WHAT IS REQUIRED: Please list all lines of the material below in which the string "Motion" occurs.

==== MATERIAL SHOWN

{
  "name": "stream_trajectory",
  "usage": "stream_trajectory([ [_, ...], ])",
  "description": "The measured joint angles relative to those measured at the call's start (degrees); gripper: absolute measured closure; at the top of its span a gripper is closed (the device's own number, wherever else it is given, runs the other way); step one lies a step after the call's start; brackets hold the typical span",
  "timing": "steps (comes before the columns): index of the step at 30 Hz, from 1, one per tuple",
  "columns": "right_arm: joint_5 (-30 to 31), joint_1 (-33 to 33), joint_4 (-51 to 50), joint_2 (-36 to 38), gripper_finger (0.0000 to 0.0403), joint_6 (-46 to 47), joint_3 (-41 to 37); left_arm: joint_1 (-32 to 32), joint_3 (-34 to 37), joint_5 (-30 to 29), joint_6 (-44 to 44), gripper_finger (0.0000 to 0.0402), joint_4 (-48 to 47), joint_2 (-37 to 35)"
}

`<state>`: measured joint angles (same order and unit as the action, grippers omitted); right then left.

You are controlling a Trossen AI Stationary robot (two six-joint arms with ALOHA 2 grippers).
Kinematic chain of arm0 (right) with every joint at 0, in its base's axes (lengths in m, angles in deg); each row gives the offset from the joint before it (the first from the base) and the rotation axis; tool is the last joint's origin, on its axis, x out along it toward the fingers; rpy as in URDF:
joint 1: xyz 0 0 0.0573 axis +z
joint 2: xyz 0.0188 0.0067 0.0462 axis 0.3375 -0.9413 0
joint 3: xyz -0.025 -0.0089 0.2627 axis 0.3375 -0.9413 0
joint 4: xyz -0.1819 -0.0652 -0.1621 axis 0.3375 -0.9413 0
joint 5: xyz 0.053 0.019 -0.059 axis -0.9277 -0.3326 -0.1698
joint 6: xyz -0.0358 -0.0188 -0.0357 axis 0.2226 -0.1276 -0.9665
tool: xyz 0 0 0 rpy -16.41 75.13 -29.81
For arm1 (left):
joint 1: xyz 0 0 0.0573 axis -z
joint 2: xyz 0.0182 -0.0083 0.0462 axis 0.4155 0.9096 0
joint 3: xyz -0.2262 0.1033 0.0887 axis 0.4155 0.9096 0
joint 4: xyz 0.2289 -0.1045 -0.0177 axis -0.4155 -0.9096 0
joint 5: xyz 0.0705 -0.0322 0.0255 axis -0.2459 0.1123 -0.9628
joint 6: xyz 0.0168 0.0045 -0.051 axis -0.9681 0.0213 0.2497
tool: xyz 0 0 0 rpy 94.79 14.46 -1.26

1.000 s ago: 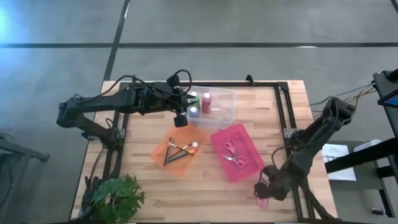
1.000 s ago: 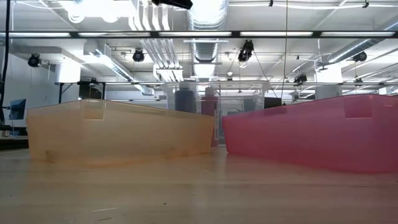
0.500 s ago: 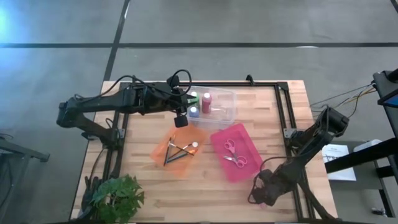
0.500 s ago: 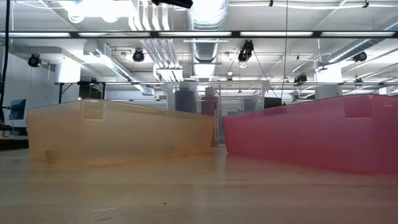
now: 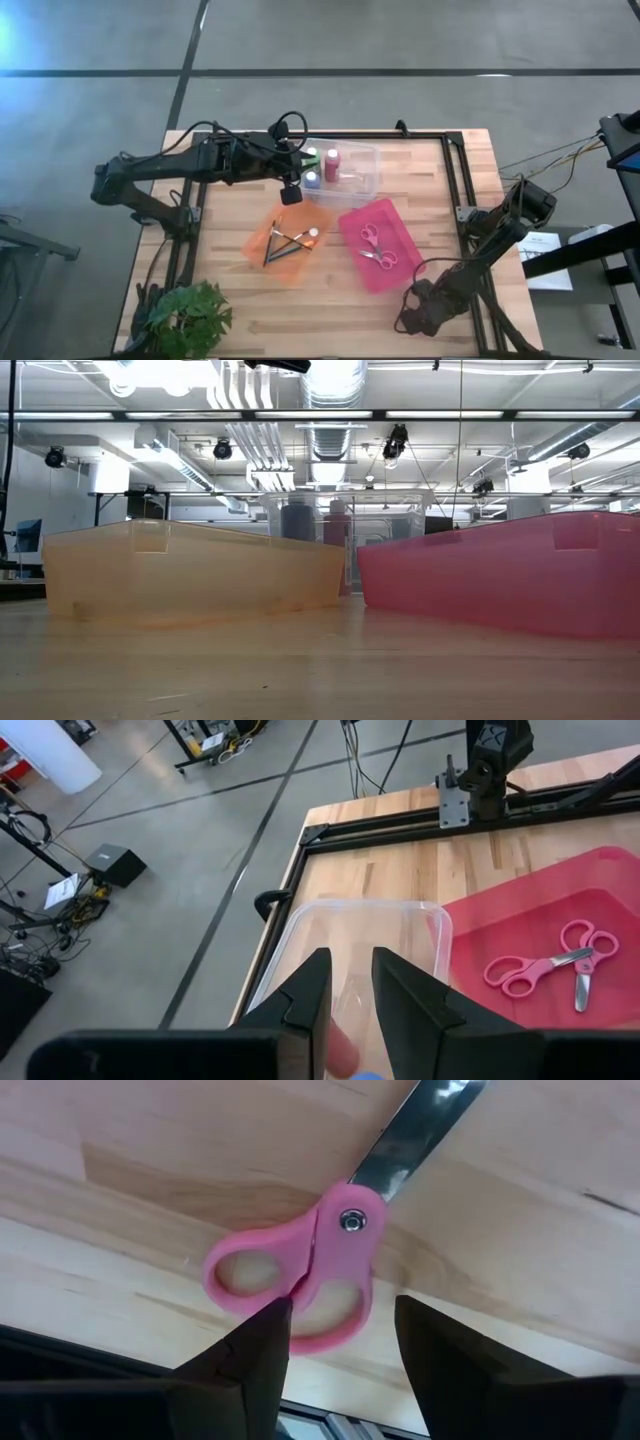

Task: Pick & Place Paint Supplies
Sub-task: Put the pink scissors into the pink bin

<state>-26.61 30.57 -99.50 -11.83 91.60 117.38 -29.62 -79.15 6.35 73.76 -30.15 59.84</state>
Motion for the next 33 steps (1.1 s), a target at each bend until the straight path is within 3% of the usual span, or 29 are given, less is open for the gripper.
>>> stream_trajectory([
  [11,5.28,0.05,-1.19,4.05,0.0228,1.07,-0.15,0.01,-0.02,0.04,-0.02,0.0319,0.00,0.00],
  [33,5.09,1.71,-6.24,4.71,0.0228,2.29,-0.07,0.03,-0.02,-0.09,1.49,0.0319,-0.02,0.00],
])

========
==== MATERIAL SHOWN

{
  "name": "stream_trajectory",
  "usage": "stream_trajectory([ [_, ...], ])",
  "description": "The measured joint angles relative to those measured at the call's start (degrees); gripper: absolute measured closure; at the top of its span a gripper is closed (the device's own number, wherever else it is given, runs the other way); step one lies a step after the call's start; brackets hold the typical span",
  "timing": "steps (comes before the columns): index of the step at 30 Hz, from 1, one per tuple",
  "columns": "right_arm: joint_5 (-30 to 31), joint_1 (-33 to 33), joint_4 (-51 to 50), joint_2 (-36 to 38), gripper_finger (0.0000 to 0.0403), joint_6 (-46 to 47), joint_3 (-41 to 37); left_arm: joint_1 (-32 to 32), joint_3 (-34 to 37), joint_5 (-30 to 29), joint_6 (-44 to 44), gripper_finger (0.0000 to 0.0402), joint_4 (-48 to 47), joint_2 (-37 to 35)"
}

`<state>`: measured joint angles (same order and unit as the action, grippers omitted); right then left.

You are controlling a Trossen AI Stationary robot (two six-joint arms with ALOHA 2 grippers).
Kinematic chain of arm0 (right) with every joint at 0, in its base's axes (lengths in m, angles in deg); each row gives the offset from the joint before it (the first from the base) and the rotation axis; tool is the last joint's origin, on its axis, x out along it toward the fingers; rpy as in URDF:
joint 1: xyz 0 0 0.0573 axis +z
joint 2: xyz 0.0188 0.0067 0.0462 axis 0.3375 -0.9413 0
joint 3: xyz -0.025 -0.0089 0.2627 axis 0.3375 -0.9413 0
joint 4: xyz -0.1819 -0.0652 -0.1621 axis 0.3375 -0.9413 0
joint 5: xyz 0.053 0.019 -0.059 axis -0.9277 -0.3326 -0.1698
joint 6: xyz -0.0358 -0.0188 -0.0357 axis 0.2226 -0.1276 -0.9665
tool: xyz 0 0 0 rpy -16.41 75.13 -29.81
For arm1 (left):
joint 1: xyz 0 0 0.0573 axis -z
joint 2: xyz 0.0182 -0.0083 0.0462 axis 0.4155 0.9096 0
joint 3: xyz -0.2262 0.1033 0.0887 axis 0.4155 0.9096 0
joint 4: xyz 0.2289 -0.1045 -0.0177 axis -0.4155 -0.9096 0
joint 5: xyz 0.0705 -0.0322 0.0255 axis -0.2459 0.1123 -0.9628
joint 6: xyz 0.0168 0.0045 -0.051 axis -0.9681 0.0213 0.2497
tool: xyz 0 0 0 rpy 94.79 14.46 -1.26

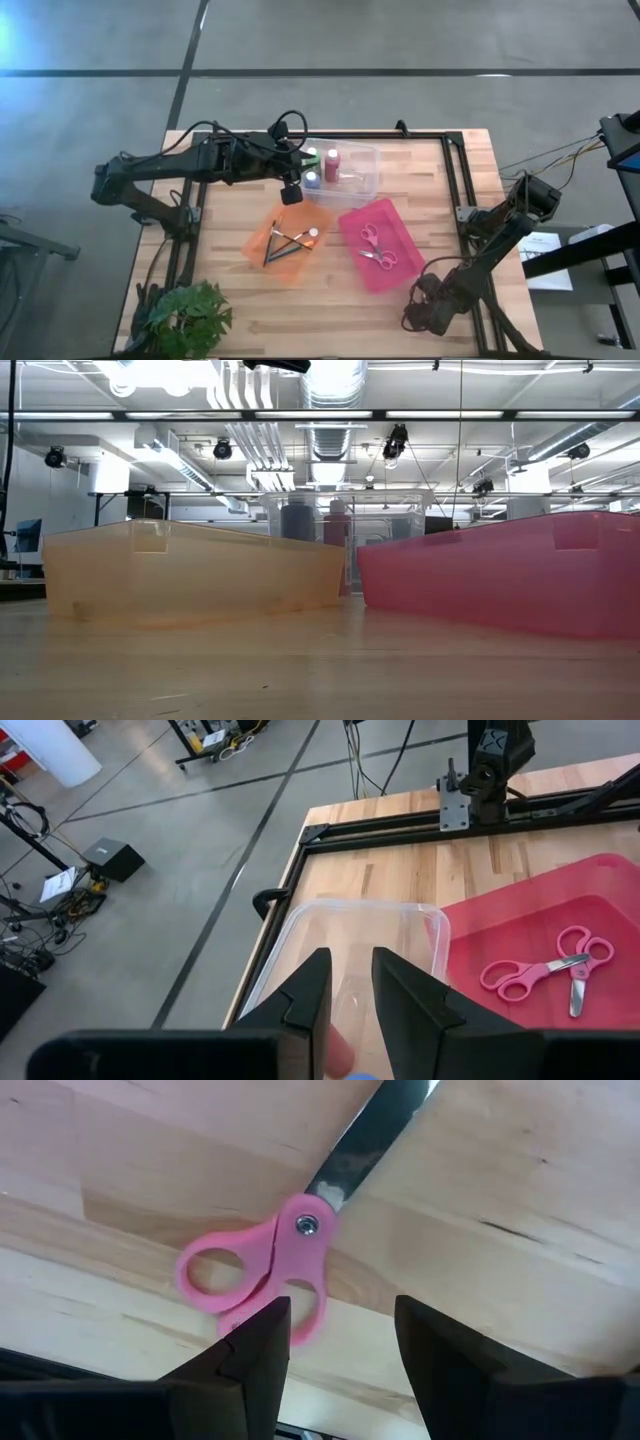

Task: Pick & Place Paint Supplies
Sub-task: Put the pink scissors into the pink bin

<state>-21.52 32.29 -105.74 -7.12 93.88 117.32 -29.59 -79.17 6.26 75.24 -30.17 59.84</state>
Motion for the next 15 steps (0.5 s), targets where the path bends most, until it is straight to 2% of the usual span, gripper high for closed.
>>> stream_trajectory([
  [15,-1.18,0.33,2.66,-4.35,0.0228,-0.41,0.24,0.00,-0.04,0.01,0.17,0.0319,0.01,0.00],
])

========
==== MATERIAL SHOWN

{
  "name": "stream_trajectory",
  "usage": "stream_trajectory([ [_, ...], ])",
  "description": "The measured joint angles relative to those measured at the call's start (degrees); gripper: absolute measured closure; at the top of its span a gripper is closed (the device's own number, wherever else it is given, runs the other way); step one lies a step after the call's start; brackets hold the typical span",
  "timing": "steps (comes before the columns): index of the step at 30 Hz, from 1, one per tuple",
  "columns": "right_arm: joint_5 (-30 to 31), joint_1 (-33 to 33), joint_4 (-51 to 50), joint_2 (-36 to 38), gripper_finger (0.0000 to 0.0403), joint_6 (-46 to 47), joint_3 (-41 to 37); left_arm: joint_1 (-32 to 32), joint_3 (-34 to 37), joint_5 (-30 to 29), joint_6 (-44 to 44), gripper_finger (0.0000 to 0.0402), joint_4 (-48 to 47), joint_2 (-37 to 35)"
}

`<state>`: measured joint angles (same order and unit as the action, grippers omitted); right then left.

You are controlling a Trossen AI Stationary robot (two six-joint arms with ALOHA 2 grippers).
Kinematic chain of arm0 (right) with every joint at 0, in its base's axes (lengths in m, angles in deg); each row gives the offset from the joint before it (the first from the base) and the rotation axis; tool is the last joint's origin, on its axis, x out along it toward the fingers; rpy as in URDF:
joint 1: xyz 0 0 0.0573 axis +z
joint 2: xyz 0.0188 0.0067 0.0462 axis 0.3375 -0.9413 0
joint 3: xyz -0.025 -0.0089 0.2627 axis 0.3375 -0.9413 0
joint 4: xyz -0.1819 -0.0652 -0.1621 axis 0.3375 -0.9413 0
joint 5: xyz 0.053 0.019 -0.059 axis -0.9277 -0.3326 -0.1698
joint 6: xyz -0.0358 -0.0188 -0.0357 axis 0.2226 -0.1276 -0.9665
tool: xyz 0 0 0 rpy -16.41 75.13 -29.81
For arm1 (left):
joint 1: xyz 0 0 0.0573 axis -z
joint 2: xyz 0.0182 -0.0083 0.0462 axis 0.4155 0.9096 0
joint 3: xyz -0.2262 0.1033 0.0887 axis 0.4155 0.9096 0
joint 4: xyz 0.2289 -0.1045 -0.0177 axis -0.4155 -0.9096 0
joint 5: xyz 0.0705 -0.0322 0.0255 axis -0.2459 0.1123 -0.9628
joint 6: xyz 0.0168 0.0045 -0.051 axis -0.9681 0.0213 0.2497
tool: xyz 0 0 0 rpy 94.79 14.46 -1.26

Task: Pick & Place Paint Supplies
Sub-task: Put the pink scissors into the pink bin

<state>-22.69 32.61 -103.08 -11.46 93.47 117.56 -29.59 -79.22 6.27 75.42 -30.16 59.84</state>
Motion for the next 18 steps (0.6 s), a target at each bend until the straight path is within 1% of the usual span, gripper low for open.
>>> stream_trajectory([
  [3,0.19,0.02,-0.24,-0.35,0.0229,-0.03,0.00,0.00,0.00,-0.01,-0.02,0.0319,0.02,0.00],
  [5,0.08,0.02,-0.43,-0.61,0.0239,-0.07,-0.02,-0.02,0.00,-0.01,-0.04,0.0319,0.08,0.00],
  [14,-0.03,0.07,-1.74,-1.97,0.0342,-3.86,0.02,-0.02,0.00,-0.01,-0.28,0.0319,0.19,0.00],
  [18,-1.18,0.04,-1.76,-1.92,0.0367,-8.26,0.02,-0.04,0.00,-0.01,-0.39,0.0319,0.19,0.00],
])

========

SOLUTION TO THIS PROBLEM:
Motion for the next 33 steps (1.1 s), a target at each bend until the straight path is within 3% of the usual span, or 29 are given, less is open for the gripper.
Motion for the next 15 steps (0.5 s), targets where the path bends most, until it is straight to 2% of the usual span, gripper high for closed.
Motion for the next 18 steps (0.6 s), a target at each bend until the straight path is within 1% of the usual span, gripper low for open.

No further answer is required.